Sciences  25 Jan 2019:
Vol. 363, numéro 6425, p. 346-347
DOI: 10.1126 / science.aav0556

Les signaux qui transmettent des informations nutritionnelles de l’intestin au cerveau régulent le renforcement et le choix des aliments (1-4). Plus précisément, bien que les calculs neuronaux centraux exécutent le choix, le système nerveux intestinal communique au cerveau des informations sur les résultats nutritionnels des choix, de sorte que la représentation des valeurs alimentaires puisse être mise à jour. Nous discutons ici de découvertes récentes qui suggèrent que la fidélité de la signalisation intestin-cerveau et la représentation de la valeur alimentaire qui en résulte sont compromises par les aliments transformés (3, 4). La compréhension de cet axe pourrait informer sur le comportement alimentaire impliquant les aliments transformés et l'obésité.

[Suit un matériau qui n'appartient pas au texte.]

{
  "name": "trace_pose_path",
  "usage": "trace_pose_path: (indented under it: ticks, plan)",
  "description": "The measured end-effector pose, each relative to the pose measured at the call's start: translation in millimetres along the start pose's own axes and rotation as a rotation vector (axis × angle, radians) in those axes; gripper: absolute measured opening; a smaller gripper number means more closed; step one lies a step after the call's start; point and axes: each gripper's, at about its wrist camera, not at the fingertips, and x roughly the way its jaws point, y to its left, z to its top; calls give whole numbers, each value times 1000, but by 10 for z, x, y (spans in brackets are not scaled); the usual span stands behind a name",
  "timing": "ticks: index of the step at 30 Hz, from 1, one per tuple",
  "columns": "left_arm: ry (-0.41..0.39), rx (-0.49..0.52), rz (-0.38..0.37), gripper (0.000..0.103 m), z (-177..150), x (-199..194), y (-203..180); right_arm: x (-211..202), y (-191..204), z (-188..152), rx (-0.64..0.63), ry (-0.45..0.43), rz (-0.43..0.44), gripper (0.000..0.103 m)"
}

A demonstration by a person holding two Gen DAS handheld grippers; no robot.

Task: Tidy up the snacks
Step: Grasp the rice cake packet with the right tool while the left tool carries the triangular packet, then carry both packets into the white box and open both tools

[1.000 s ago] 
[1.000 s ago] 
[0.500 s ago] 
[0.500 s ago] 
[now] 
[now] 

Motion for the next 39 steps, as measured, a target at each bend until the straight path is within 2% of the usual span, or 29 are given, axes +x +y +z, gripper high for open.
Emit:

Chez 1947, des expériences dans lesquelles des rongeurs ont été nourris avec des régimes isocaloriques de volume variable ont révélé que les rongeurs titraient avec précision le volume de nourriture consommée pour maintenir un apport calorique constant tout au long de la journée, indiquant que "les rats mangent des calories" (5). Cela impliquait qu'un signal devait être généré pour communiquer la valeur énergétique de la nourriture au cerveau afin de guider l'absorption. Plus tard, d'autres ont confirmé que ces signaux «post-ingestion» peuvent être renforcés en montrant que les animaux sont capables de créer des préférences pour les saveurs consommées en calories par rapport à ceux consommés sans - une forme d'apprentissage appelée conditionnement goût-nutriments (FNC) (6). Il est important de noter que la FNC survient même en l'absence de stimulation sensorielle orale concomitante, qui isole les signaux post-ingestion en tant que principal renforçateur (7). Par exemple, les animaux dépourvus de la machinerie neurobiologique pour la transduction du goût sucré préfèrent néanmoins une eau contenant du saccharose comparée à de l'eau seule, et ce comportement s'accompagne d'une augmentation de la dopamine extracellulaire dans le striatum, une région du cerveau nécessaire à la motivation et à l'apprentissage. De manière critique, cependant, la perfusion de l’agent antimétabolique 2-désoxyglucose, qui bloque la capacité des cellules à utiliser le glucose comme carburant, atténue la dopamine extracellulaire et favorise la formation de préférences (1). Ces signaux sont probablement neuronaux plutôt que endocriniens (c’est-à-dire hormonaux) car l’augmentation de la dopamine extracellulaire est rapide après une perfusion intragastrique de glucose (8). En outre, la perfusion de glucose dans la veine porte, mais non de glucose non métabolisable, augmente la dopamine extracellulaire (8). Ensemble, cela suggère que chez les animaux, le stimulus inconditionnel qui renforce le renforcement du sucre (glucides) est un signal métabolique produit lorsque les cellules utilisent le glucose comme carburant; ce signal est ensuite détecté par un mécanisme dans la veine porte et ensuite transmis au cerveau pour réguler la signalisation de la dopamine (voir la figure). La nature exacte du signal métabolique, son capteur et la façon dont il est transmis au cerveau sont inconnus.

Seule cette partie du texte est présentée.